***** Data shown *****

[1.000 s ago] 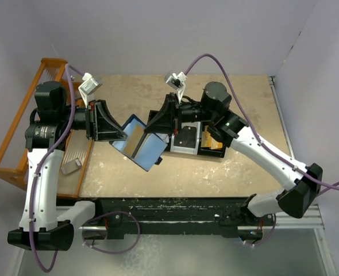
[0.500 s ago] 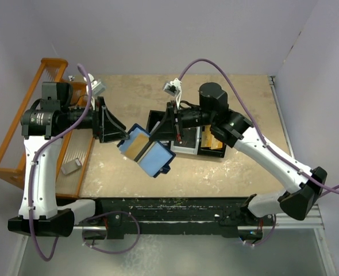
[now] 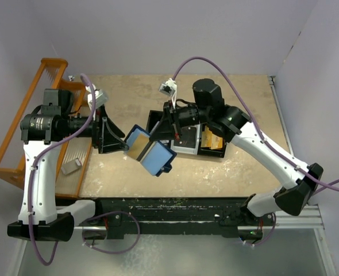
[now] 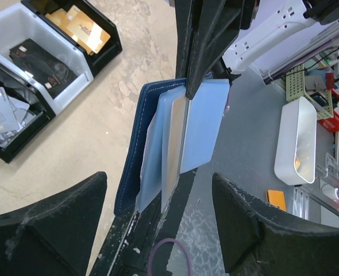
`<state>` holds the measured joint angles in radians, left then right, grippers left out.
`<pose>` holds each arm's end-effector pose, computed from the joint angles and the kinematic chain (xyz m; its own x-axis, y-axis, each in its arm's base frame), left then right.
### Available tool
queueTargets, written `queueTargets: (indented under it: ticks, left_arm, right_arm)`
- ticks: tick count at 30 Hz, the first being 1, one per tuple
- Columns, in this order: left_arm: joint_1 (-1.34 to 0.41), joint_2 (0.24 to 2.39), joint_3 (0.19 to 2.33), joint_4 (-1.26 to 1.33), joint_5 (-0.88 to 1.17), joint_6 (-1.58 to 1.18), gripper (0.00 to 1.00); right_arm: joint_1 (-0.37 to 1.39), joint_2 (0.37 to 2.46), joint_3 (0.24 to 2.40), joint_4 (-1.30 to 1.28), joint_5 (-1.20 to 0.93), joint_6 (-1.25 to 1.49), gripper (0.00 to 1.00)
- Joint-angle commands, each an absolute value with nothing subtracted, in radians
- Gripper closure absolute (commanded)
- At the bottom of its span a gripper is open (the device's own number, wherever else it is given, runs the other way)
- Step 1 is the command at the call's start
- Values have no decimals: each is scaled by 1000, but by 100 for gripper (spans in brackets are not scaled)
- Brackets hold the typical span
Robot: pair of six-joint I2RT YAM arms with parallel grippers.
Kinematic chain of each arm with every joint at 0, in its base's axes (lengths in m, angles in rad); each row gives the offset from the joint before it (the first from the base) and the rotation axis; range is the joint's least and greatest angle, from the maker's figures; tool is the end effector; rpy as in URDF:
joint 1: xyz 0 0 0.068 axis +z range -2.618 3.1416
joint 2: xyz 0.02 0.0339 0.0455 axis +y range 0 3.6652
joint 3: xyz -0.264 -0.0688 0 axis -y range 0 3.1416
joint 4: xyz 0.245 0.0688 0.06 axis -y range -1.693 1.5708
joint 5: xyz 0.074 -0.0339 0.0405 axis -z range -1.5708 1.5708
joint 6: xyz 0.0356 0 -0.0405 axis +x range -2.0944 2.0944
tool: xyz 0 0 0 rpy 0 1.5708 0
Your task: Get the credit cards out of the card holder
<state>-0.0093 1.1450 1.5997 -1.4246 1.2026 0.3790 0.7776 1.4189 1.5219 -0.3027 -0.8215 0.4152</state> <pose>0.1535 -0.0346 0.4438 -0.5699 0.1385 -0.8100 0.7983 0.3270 -0.5058 0.2054 0.2388 0.4398 -0.5284 -0.1347 -0.8383 -0.8482 0.0396 0.5283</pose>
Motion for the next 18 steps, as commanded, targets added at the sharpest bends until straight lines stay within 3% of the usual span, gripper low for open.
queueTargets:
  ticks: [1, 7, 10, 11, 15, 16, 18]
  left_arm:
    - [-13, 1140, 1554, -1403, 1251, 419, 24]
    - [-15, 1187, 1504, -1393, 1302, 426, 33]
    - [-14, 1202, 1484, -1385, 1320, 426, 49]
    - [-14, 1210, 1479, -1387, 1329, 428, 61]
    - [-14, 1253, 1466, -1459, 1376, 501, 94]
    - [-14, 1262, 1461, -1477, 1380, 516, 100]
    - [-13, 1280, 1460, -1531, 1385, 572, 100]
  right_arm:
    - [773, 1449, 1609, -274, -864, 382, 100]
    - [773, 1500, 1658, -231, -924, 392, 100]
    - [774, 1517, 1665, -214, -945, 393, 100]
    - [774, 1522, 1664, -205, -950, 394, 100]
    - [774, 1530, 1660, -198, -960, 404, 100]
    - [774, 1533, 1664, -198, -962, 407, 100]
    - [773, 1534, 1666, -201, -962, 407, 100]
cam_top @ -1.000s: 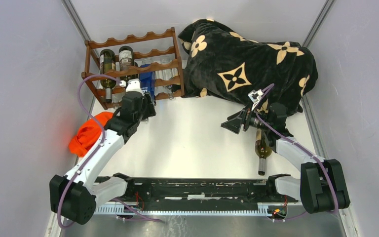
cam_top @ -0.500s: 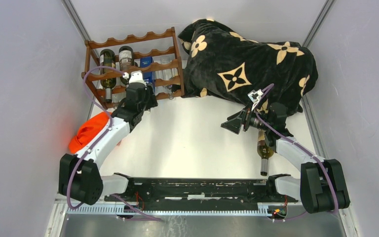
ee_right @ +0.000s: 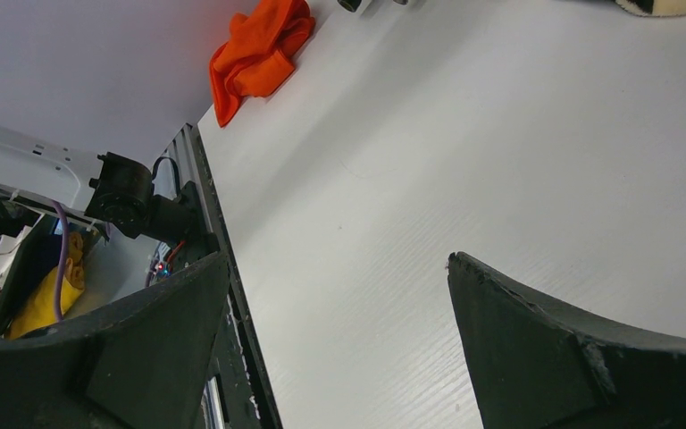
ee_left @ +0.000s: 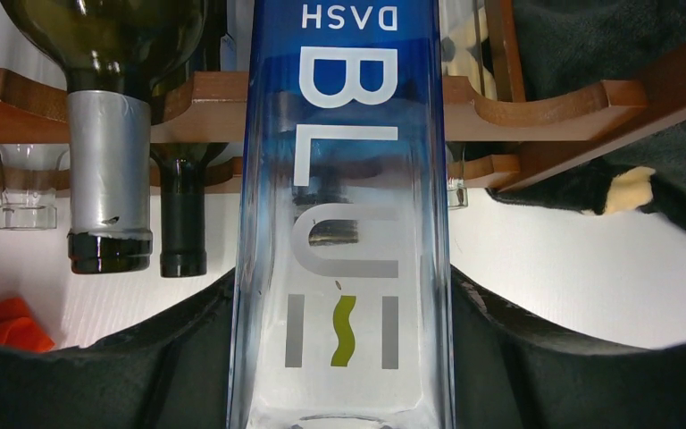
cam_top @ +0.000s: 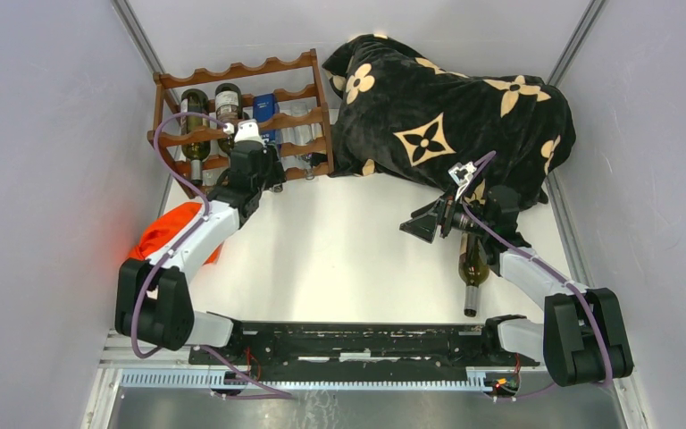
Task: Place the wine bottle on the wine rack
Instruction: Place the wine bottle in the wine rack.
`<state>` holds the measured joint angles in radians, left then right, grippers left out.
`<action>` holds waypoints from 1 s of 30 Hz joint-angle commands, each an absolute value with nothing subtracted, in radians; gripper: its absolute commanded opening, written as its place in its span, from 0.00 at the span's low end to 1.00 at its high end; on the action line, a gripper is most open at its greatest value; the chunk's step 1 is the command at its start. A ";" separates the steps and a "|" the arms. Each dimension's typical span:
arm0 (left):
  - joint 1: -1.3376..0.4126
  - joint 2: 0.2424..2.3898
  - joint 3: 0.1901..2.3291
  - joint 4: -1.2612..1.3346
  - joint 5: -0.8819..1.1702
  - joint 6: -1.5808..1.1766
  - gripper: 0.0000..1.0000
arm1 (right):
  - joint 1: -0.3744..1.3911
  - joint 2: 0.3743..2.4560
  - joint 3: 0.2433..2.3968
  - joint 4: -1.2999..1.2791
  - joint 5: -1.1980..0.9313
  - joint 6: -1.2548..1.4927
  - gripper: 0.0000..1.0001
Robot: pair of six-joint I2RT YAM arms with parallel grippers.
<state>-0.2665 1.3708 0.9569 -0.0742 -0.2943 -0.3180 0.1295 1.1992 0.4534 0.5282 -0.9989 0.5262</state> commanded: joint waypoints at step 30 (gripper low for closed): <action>-0.245 1.440 1.122 0.297 -0.396 -0.243 0.02 | 0.127 1.195 0.495 0.565 -1.026 0.522 0.98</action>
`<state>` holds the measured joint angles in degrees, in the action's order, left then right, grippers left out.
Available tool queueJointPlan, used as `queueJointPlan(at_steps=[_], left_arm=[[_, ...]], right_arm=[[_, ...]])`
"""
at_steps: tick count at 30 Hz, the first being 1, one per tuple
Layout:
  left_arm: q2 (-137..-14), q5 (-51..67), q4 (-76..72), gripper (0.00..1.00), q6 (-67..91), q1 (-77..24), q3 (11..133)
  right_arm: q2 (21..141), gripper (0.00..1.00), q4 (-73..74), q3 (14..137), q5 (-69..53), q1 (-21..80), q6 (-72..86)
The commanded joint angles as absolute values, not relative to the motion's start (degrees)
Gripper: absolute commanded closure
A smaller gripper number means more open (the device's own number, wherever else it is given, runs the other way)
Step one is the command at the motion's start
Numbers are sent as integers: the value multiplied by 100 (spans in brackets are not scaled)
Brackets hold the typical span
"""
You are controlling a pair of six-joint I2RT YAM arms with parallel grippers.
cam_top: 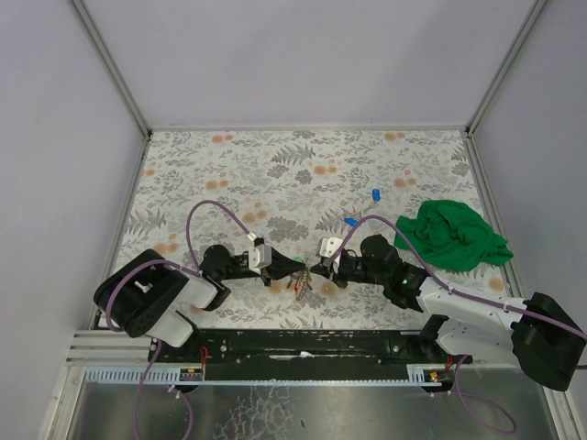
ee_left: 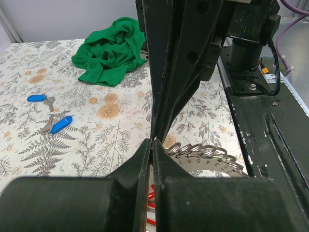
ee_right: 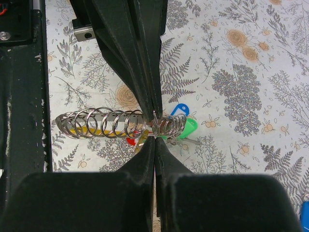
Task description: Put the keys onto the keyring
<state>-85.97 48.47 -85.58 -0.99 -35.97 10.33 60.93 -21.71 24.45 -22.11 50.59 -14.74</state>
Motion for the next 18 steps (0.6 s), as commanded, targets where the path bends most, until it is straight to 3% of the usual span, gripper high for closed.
queueJointPlan(at_steps=[1,18], left_arm=[[-8658,4936,-9158,100,-74,-3673,1169],[-8635,5063,-9180,100,-9,-3723,1160]], right_arm=[[5977,100,-2798,2514,-2305,5034,-1399],[5927,100,-3234,2444,-2002,5028,-1164]])
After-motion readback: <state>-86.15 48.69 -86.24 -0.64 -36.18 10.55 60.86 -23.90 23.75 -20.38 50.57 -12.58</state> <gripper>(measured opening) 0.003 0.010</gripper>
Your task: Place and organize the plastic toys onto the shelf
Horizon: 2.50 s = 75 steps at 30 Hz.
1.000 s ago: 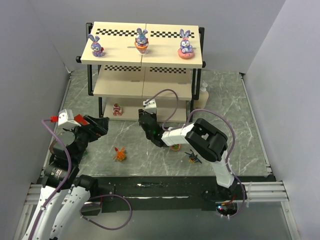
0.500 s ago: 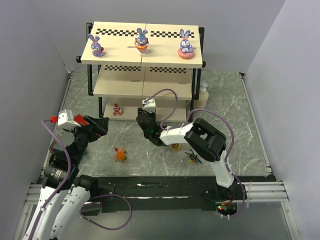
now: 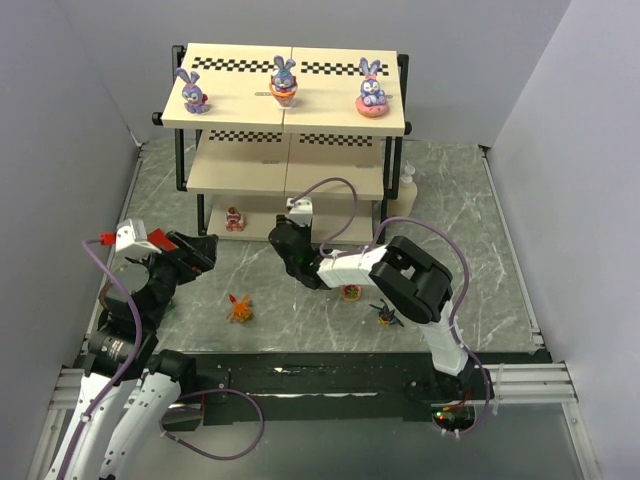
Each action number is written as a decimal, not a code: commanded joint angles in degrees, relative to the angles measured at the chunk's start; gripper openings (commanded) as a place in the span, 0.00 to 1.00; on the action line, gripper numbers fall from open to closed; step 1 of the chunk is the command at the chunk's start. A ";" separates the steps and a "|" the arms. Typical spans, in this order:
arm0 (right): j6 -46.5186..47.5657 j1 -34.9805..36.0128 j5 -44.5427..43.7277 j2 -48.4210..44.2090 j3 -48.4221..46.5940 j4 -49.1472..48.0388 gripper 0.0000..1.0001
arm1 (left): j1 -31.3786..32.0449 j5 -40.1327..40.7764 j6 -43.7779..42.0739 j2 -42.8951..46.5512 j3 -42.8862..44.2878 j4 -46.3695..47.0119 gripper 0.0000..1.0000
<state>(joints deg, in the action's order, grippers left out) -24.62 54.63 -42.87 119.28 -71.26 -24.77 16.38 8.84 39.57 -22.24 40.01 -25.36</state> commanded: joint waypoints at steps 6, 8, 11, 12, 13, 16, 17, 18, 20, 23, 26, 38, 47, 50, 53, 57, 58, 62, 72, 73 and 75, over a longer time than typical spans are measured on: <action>-5.70 -0.49 -3.27 1.30 -5.72 7.54 0.43 | 0.14 -0.32 -1.34 0.44 0.25 0.67 0.96; -5.88 -0.58 -3.36 1.48 -5.90 8.16 0.44 | 0.14 -0.32 -1.34 0.53 0.33 0.67 0.96; -6.14 -0.58 -3.53 1.83 -7.13 9.56 0.45 | 0.14 -0.40 -1.34 0.44 0.24 0.76 0.96; -6.31 -0.67 -3.53 1.92 -7.31 10.00 0.46 | 0.14 -0.40 -1.34 0.44 0.33 0.76 0.96; -6.40 -0.67 -3.45 2.00 -7.48 10.18 0.47 | 0.14 -0.49 -1.34 0.53 0.33 0.76 0.96; -6.67 -0.67 -3.27 1.92 -7.49 10.27 0.49 | 0.14 -0.32 -1.34 0.62 0.33 0.58 0.96; -6.75 -0.58 -3.27 1.92 -7.49 10.36 0.50 | 0.14 -0.32 -1.34 0.71 0.33 0.58 0.96; -6.67 -0.75 -3.18 1.92 -7.40 10.27 0.50 | 0.14 -0.40 -1.34 0.62 0.25 0.67 0.96; -6.32 -0.67 -3.18 1.74 -7.14 9.84 0.42 | 0.14 -0.40 -1.34 0.62 0.24 0.67 0.96; -5.35 -0.67 -3.01 0.95 -5.73 8.17 0.28 | 0.14 -0.32 -1.34 0.53 0.33 0.67 0.96; -3.86 -0.23 -2.65 -0.80 -2.75 5.45 0.19 | 0.14 -0.40 -1.34 0.53 0.24 0.76 0.96; -7.97 4.87 -1.25 -9.33 5.69 10.44 0.14 | 0.14 -0.58 -1.25 0.71 0.24 0.75 0.97; -11.85 4.96 5.25 -8.19 6.75 15.81 0.28 | 0.14 -0.93 -1.25 1.15 0.16 0.84 0.96; -11.77 4.87 6.39 -7.93 6.75 15.37 0.38 | 0.14 -1.11 -1.25 1.23 0.16 0.84 0.96; -10.98 4.87 6.57 -7.49 6.14 15.63 0.50 | 0.14 -1.28 -1.25 1.32 0.16 0.93 0.96; -8.52 4.87 5.70 -7.49 6.84 13.79 0.75 | 0.14 -1.55 -1.43 1.32 0.16 0.93 0.96; -8.08 4.96 5.61 -7.49 7.10 13.35 0.79 | 0.14 -1.72 -1.43 1.32 0.16 1.02 0.96; -5.00 5.22 3.94 -7.05 9.21 9.31 0.87 | 0.14 -2.16 -1.52 1.23 0.24 1.19 0.96; 0.72 8.91 -0.37 -0.46 12.46 -2.90 0.77 | 0.14 -3.48 -1.52 2.64 -0.11 1.28 0.96; 0.63 9.09 -0.63 0.50 12.55 -3.43 0.75 | 0.14 -3.48 -1.52 2.73 -0.11 1.20 0.96; -0.77 9.44 -2.30 1.21 12.12 -2.83 0.69 | 0.14 -3.65 -1.60 2.82 -0.02 1.20 0.96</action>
<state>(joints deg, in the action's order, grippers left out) -24.56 62.85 -42.74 117.49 -59.59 -24.47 16.38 6.66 39.35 -20.21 39.94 -25.15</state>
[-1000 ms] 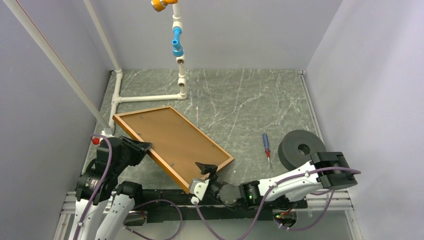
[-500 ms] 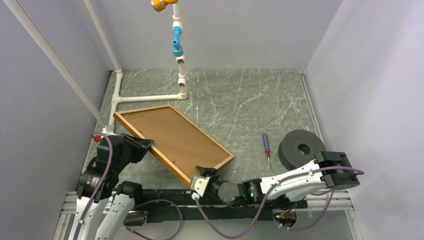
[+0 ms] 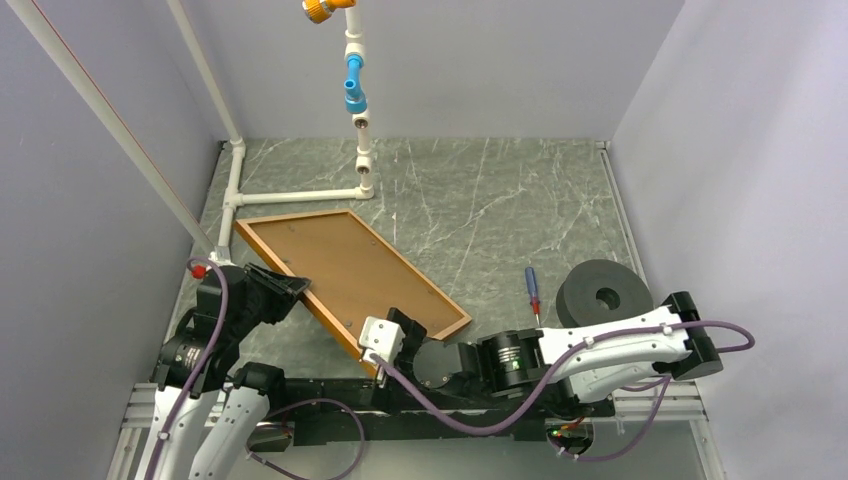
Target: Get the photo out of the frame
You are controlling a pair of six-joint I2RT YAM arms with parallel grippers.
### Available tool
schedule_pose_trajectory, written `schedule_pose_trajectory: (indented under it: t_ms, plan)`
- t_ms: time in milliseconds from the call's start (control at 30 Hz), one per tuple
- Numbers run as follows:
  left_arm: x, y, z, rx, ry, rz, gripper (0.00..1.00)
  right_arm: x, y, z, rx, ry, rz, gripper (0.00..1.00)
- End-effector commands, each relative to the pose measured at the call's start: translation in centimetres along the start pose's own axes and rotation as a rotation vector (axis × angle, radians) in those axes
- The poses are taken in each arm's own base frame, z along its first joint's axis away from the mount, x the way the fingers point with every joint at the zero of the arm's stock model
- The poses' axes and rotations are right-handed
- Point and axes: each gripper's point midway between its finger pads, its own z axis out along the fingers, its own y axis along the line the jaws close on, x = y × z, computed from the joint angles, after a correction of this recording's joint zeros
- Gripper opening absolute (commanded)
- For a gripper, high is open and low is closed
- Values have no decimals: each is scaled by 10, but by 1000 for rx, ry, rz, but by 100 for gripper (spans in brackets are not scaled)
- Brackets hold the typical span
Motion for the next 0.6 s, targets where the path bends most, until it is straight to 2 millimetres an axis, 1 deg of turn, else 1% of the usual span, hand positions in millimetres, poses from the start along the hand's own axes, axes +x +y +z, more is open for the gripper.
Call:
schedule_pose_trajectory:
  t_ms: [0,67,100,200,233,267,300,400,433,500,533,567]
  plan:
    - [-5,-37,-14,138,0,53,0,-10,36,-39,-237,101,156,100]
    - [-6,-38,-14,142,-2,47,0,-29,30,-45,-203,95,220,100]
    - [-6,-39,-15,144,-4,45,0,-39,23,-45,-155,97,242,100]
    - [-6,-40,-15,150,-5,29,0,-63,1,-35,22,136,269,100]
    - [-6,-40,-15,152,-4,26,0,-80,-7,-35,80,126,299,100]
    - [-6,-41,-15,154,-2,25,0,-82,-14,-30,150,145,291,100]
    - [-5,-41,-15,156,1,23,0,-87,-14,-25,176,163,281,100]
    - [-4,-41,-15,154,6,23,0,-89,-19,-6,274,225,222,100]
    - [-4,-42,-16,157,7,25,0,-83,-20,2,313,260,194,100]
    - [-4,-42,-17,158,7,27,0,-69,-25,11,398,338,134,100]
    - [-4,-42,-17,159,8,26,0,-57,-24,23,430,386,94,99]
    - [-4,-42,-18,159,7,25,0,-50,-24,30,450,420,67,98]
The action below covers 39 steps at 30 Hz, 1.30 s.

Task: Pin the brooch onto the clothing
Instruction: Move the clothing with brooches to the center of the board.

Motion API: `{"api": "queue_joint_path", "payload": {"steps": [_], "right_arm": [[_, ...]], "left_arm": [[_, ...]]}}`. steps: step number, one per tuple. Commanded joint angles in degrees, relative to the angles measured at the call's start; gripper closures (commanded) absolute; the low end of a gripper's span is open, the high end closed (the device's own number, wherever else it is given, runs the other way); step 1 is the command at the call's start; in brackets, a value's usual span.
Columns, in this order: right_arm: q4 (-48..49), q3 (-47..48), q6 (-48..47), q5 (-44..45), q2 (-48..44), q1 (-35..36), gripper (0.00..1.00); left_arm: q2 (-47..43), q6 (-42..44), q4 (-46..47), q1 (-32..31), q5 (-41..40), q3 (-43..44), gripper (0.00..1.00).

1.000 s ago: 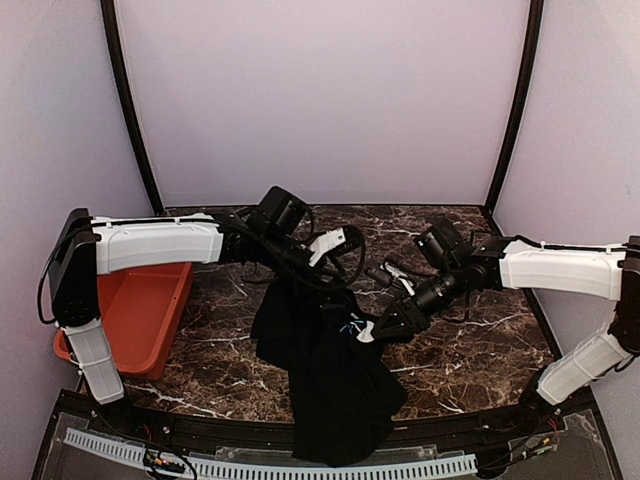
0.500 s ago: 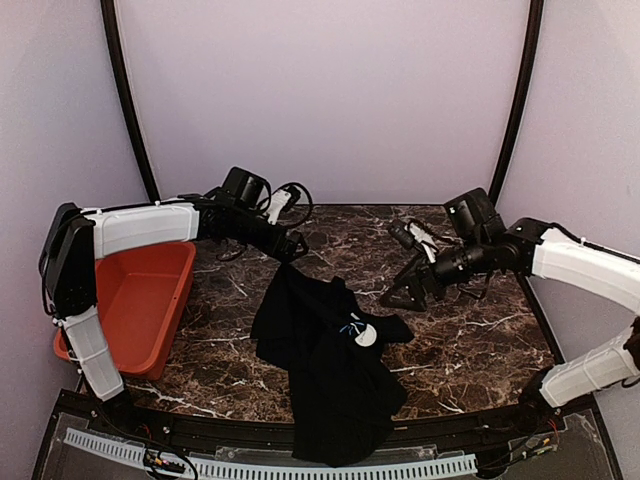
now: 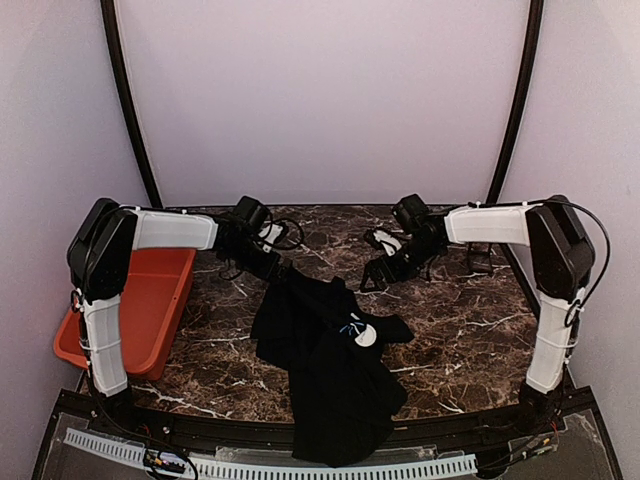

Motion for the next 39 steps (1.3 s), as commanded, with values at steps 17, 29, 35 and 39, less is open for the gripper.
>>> {"api": "queue_joint_path", "payload": {"steps": [17, 29, 35, 39], "right_arm": [[-2.06, 1.63, -1.43, -7.64, 13.69, 9.75, 0.80], [1.76, 0.52, 4.45, 16.89, -2.22, 4.47, 1.00], [4.69, 0.03, 4.29, 15.19, -5.07, 4.54, 1.00], [5.43, -1.46, 4.46, 14.52, -5.13, 4.63, 1.00]], "left_arm": [[-0.07, -0.02, -1.71, 0.70, 5.65, 0.01, 0.08], [-1.19, 0.33, -0.61, 0.70, 7.50, 0.47, 0.32], [-1.42, -0.88, 2.07, 0.66, 12.19, 0.21, 0.18], [-0.42, -1.79, 4.34, 0.70, 13.91, 2.26, 0.12]]}}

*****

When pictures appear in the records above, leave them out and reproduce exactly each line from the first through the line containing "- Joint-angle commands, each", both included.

_Task answer_.
[1.000 s ago] 
[0.500 s ago] 
[now] 
[now] 
`<state>` holds the measured joint angles in radians, left then right, grippers left out.
`<pose>` holds each arm's end-effector pose, computed from the joint angles and the kinematic chain (xyz m; its own x-axis, y-axis, each in its arm's base frame), left then right.
### Available tool
queueTargets, written `queueTargets: (indented under it: ticks, left_arm, right_arm)`
- ticks: tick count at 30 Hz, the first being 1, one per tuple
- Columns, in this order: left_arm: joint_1 (-1.34 to 0.41), joint_2 (0.24 to 2.39), joint_3 (0.19 to 2.33), joint_4 (-1.26 to 1.33), joint_5 (-0.88 to 1.17), joint_6 (-1.58 to 1.18), gripper (0.00 to 1.00); right_arm: joint_1 (-0.37 to 1.39), joint_2 (0.37 to 2.46), joint_3 (0.24 to 2.40), joint_4 (-1.30 to 1.28), joint_5 (-1.20 to 0.93), joint_6 (-1.25 to 1.49), gripper (0.00 to 1.00)
- Joint-angle commands, each an absolute value with nothing subtracted, in radians

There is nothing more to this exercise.